====== Task material

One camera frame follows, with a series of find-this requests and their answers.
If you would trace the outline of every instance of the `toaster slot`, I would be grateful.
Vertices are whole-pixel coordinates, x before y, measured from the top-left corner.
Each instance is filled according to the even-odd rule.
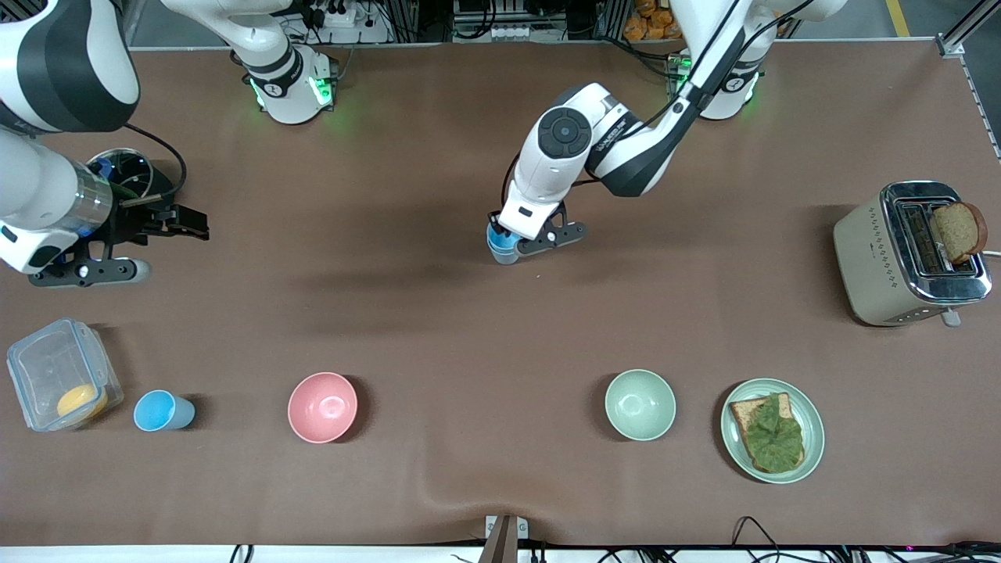
[[[897,212],[904,223],[910,250],[921,275],[969,275],[976,271],[972,259],[954,264],[945,253],[945,247],[932,227],[932,213],[951,201],[898,201]]]

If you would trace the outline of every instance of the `metal frame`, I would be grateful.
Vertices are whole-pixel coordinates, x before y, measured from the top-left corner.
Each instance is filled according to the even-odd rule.
[[[939,53],[945,58],[962,56],[963,41],[973,34],[985,21],[1001,9],[1001,0],[980,0],[952,29],[939,33],[935,38]]]

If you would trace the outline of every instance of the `bowl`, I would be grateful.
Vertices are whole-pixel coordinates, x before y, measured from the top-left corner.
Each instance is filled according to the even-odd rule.
[[[343,436],[358,414],[358,398],[343,376],[323,372],[302,380],[288,399],[288,424],[310,444]]]
[[[630,440],[657,440],[675,422],[675,392],[661,376],[630,370],[616,376],[605,392],[605,414]]]

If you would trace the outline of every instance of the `green bowl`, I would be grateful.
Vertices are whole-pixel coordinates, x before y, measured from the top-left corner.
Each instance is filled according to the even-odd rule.
[[[605,414],[630,440],[657,440],[675,422],[675,392],[661,376],[630,370],[616,376],[605,392]]]

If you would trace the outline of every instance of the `pink bowl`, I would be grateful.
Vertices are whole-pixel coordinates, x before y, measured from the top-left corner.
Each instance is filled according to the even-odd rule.
[[[313,374],[302,380],[288,399],[288,424],[310,444],[340,438],[358,414],[358,397],[343,376]]]

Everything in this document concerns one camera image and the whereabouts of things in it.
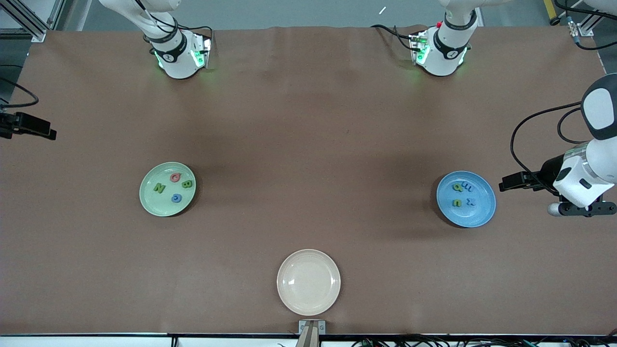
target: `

============

Problem details ▸
Take every line of the material and copy it exactly, leaving out the pictures.

Finished task ▸
One camera frame follows, with a series of find-this requests and their answers.
If you would trace the outline of every instance of the `toaster slot`, I would be grateful.
Vertices are whole-pixel coordinates, x before y, measured from the top-left corner.
Each instance is filled according to the even-odd rule.
[[[897,212],[904,223],[910,250],[921,275],[969,275],[976,271],[972,259],[954,264],[945,253],[945,247],[932,227],[932,213],[951,201],[898,201]]]

If you would trace the outline of every instance of the `metal frame`, I would be grateful.
Vertices are whole-pixel coordinates, x before y, measured from the top-left corner.
Each instance is filled according to the even-odd rule.
[[[939,53],[945,58],[962,56],[963,41],[973,34],[985,21],[1001,9],[1001,0],[980,0],[952,29],[939,33],[935,38]]]

If you would trace the outline of every instance of the `bowl`, I would be grateful.
Vertices are whole-pixel coordinates, x before y, measured from the top-left corner.
Each instance is filled according to the even-odd rule.
[[[343,436],[358,414],[358,398],[343,376],[323,372],[302,380],[288,399],[288,424],[310,444]]]
[[[630,440],[657,440],[675,422],[675,392],[661,376],[630,370],[616,376],[605,392],[605,414]]]

If you would trace the outline of every instance of the `green bowl`, I would be grateful.
Vertices are whole-pixel coordinates, x before y, measured from the top-left corner.
Each instance is filled according to the even-odd rule.
[[[605,414],[630,440],[657,440],[675,422],[675,392],[661,376],[630,370],[616,376],[605,392]]]

If you would trace the outline of every instance of the `pink bowl`, I would be grateful.
Vertices are whole-pixel coordinates, x before y, measured from the top-left corner.
Each instance is filled according to the even-odd rule.
[[[313,374],[302,380],[288,399],[288,424],[310,444],[340,438],[358,414],[358,397],[343,376]]]

Everything in this document concerns one camera image and the whereabouts of things in it.
target: `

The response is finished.